• **Task to carry out**
Nothing should be left out. Give all the data again exactly as written.
Collected data section start
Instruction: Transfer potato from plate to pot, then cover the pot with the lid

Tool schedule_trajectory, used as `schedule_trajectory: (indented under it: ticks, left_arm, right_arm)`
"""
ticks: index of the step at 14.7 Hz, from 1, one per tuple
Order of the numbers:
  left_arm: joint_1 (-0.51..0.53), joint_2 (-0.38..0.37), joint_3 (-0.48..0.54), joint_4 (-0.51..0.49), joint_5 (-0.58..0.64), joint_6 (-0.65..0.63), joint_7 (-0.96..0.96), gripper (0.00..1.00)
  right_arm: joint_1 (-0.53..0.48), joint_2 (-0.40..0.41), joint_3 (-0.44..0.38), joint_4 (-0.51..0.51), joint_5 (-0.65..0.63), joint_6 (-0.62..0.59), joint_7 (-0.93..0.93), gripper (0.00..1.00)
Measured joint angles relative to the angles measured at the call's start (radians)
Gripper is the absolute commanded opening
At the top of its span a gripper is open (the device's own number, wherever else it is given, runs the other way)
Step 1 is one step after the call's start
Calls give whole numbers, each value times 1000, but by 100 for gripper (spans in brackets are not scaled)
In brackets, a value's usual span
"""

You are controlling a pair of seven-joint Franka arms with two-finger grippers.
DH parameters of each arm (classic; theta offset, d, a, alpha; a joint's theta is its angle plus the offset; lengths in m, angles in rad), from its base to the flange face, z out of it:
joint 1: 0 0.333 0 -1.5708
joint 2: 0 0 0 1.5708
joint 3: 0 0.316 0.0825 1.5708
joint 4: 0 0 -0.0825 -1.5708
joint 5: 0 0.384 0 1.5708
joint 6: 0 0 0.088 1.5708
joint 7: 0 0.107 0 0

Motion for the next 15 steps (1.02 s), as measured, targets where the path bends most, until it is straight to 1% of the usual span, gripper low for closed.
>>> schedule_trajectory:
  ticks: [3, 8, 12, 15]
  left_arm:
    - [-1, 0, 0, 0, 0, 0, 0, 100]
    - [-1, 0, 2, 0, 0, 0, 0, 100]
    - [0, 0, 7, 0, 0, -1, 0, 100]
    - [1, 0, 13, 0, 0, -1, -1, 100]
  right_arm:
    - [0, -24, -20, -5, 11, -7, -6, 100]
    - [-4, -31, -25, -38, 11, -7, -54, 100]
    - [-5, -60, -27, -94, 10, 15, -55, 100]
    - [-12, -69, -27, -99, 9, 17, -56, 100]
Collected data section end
• **Answer box**
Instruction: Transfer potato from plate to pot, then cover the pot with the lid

Tool schedule_trajectory, used as `schedule_trajectory: (indented under it: ticks, left_arm, right_arm)`
"""
ticks: index of the step at 14.7 Hz, from 1, one per tuple
Order of the numbers:
  left_arm: joint_1 (-0.51..0.53), joint_2 (-0.38..0.37), joint_3 (-0.48..0.54), joint_4 (-0.51..0.49), joint_5 (-0.58..0.64), joint_6 (-0.65..0.63), joint_7 (-0.96..0.96), gripper (0.00..1.00)
  right_arm: joint_1 (-0.53..0.48), joint_2 (-0.40..0.41), joint_3 (-0.44..0.38), joint_4 (-0.51..0.51), joint_5 (-0.65..0.63), joint_6 (-0.62..0.59), joint_7 (-0.93..0.93), gripper (0.00..1.00)
Measured joint angles relative to the angles measured at the call's start (radians)
Gripper is the absolute commanded opening
At the top of its span a gripper is open (the device's own number, wherever else it is given, runs the other way)
Step 1 is one step after the call's start
Calls give whole numbers, each value times 1000, but by 100 for gripper (spans in brackets are not scaled)
In brackets, a value's usual span
"""

You are controlling a pair of seven-joint Franka arms with two-finger grippers.
DH parameters of each arm (classic; theta offset, d, a, alpha; a joint's theta is its angle plus the offset; lengths in m, angles in rad), from its base to the flange face, z out of it:
joint 1: 0 0.333 0 -1.5708
joint 2: 0 0 0 1.5708
joint 3: 0 0.316 0.0825 1.5708
joint 4: 0 0 -0.0825 -1.5708
joint 5: 0 0.384 0 1.5708
joint 6: 0 0 0.088 1.5708
joint 7: 0 0.107 0 0

Motion for the next 15 steps (1.02 s), as measured, targets where the path bends most, until it is straight to 1% of the usual span, gripper low for closed.
>>> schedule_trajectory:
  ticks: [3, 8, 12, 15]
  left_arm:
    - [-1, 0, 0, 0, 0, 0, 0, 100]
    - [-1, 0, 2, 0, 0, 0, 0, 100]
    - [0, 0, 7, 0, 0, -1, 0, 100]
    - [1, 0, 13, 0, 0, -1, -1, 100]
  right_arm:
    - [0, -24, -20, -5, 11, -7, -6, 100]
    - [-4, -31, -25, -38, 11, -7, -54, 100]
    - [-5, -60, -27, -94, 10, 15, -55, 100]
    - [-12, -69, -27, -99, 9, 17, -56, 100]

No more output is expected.